Analysis and Design of Dielectric Resonator Rod Antenna at Terahertz Frequency for Next-Generation Communication System

Abstract

The end users of next generation (5G) mobile communication networks requires a major paradigm shift to fulfill the increasing demand for higher data rates, low latencies, better spectral efficiency, high security, reliable connectivity and high scalability. The global bandwidth scarcity facing wireless carriers has motivated the exploration of the underutilized millimeter/terahertz wave frequency regime of the spectrum for future broadband cellular communication networks. The terahertz communication link is advantageous over microwave link and infrared link due to its wide bandwidth and less atmospheric losses, respectively.
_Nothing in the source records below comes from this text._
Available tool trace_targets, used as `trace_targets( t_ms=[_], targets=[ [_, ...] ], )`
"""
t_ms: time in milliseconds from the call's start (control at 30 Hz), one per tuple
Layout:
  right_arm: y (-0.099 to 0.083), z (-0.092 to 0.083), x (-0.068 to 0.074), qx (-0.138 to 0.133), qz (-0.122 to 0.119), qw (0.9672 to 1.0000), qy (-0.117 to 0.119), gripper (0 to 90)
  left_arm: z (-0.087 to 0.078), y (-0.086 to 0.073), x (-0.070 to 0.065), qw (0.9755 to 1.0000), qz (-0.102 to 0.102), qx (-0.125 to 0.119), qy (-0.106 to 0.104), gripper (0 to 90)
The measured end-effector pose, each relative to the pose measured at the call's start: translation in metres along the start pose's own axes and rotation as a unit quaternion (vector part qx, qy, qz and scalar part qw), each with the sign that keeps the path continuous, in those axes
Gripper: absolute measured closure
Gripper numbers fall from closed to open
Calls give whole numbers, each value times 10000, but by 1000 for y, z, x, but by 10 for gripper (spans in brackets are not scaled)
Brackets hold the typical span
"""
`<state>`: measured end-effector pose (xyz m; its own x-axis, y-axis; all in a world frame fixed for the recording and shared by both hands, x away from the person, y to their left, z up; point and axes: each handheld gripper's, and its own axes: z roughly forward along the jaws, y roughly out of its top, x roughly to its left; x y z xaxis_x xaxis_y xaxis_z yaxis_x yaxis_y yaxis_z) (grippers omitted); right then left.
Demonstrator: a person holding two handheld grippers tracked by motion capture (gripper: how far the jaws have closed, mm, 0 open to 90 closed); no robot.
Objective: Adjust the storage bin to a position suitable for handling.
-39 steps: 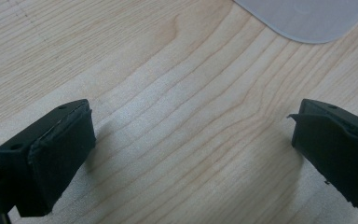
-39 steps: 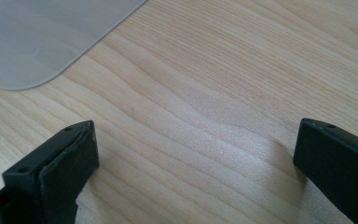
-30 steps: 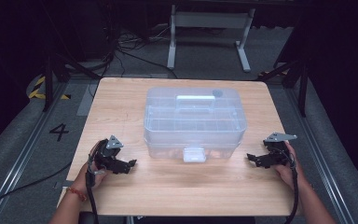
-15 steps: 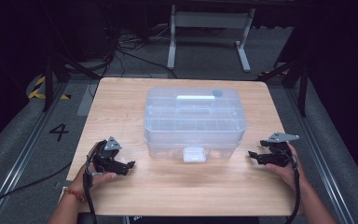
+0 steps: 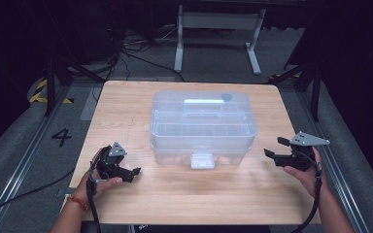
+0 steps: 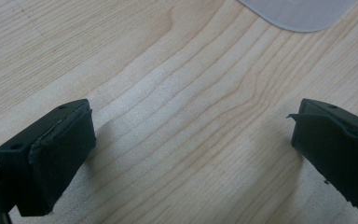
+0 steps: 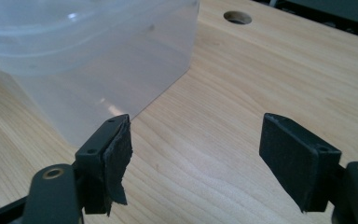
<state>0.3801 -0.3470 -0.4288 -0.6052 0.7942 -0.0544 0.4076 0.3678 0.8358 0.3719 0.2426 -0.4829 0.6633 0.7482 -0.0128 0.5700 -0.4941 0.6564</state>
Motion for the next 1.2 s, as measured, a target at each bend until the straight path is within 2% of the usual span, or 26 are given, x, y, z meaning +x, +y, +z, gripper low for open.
trace_targets(
  t_ms=[333,633,800,933,1067,1200],
  targets=[
    [14,-14,5,-285,-67,9996,-7,267,0,0,0,10000,1,0,0,2],
    [29,-17,9,-355,-227,9991,-82,284,0,0,0,10000,0,-1,0,2],
    [49,-22,6,-590,-278,9978,-112,289,0,0,0,10000,-2,0,-1,2],
    [67,-23,2,-677,-332,9971,-98,288,0,0,0,10000,1,0,0,2],
    [85,-21,0,-800,-257,9965,23,285,0,0,0,10000,1,0,1,2],
    [103,-18,3,-867,-295,9957,171,283,0,0,0,10000,-10,-3,-18,2]
  ],
)
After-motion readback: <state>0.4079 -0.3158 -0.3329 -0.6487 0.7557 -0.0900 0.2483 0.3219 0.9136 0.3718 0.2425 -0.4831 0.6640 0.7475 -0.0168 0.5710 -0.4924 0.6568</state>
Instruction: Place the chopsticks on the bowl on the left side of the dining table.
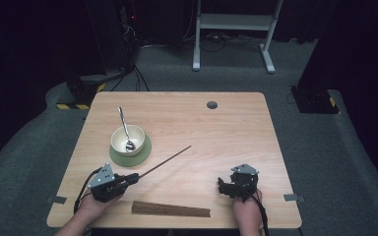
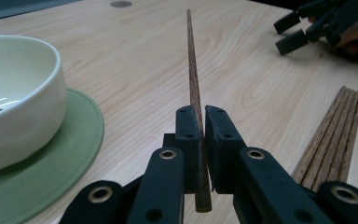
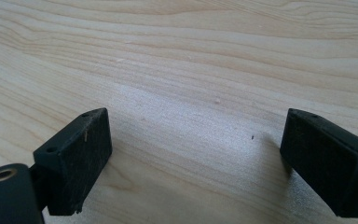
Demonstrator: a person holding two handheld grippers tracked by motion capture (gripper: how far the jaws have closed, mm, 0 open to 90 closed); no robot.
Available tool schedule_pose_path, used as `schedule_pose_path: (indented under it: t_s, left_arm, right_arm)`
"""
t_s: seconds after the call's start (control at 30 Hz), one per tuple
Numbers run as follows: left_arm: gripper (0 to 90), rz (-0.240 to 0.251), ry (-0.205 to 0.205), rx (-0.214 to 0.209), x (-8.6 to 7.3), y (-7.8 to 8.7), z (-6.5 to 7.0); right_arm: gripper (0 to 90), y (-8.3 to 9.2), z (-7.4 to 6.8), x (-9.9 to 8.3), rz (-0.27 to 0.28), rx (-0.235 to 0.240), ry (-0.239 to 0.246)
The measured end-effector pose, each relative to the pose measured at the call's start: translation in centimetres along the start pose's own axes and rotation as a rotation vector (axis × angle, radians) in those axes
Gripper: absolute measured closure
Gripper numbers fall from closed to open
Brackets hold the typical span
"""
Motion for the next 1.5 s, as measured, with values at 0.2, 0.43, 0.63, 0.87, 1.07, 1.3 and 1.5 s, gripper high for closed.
schedule_pose_path:
  t_s: [0.2,0.43,0.63,0.87,1.07,1.3,1.5]
  left_arm:
    - [84.0,0.046,0.019,-0.004,0.8,1.0,-0.6]
    - [84.1,0.083,0.047,0.027,1.4,2.0,-1.3]
    - [84.0,0.107,0.051,0.06,2.2,2.5,-2.4]
    - [84.0,0.096,0.07,0.106,2.0,3.0,-3.5]
    - [84.0,0.112,0.124,0.161,1.9,4.0,-5.3]
    - [84.0,0.109,0.151,0.227,1.8,4.5,-6.8]
    - [84.1,0.109,0.202,0.254,1.3,4.3,-8.0]
  right_arm:
    - [8.4,0.0,-0.1,0.0,0.0,0.0,0.0]
    - [8.4,0.0,-0.1,0.0,0.001,0.0,0.0]
    - [8.3,0.0,-0.1,0.0,0.001,0.0,0.0]
    - [8.1,-0.1,-0.1,0.1,0.001,0.002,0.002]
    - [8.1,-0.1,-0.1,0.1,0.002,0.002,0.003]
    - [8.1,-0.1,-0.1,0.1,0.001,0.002,0.002]
    - [8.1,-0.1,-0.1,0.1,0.001,0.002,0.003]
Point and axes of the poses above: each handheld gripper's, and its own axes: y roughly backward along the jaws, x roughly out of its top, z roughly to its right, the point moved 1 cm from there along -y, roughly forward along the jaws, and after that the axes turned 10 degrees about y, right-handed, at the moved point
Therefore, using THz technology for next generation mobile communication networks can satisfy the desired needs. However, the high power sources are required to be developed within the atmospheric attenuation window as the power radiated by the THz source is very less. In the field of wireless communication system, the dielectric resonator antennas (DRAs) are more promising for use in THz technology over microstrip antennas because of its features such as, low loss, low cost, small size, design flexibility, ease of excitation, and simple feeding techniques. Moreover, the DRA show high radiation efficiency and different radiation pattern at different mode with temperature stability and wide range bandwidth. The major limitation of the DRA is the low gain and directivity values which poses an operational constraint on its use in next generation mobile communication networks. Therefore, there is a necessity of designing a DRA using gain/directivity enhancement techniques.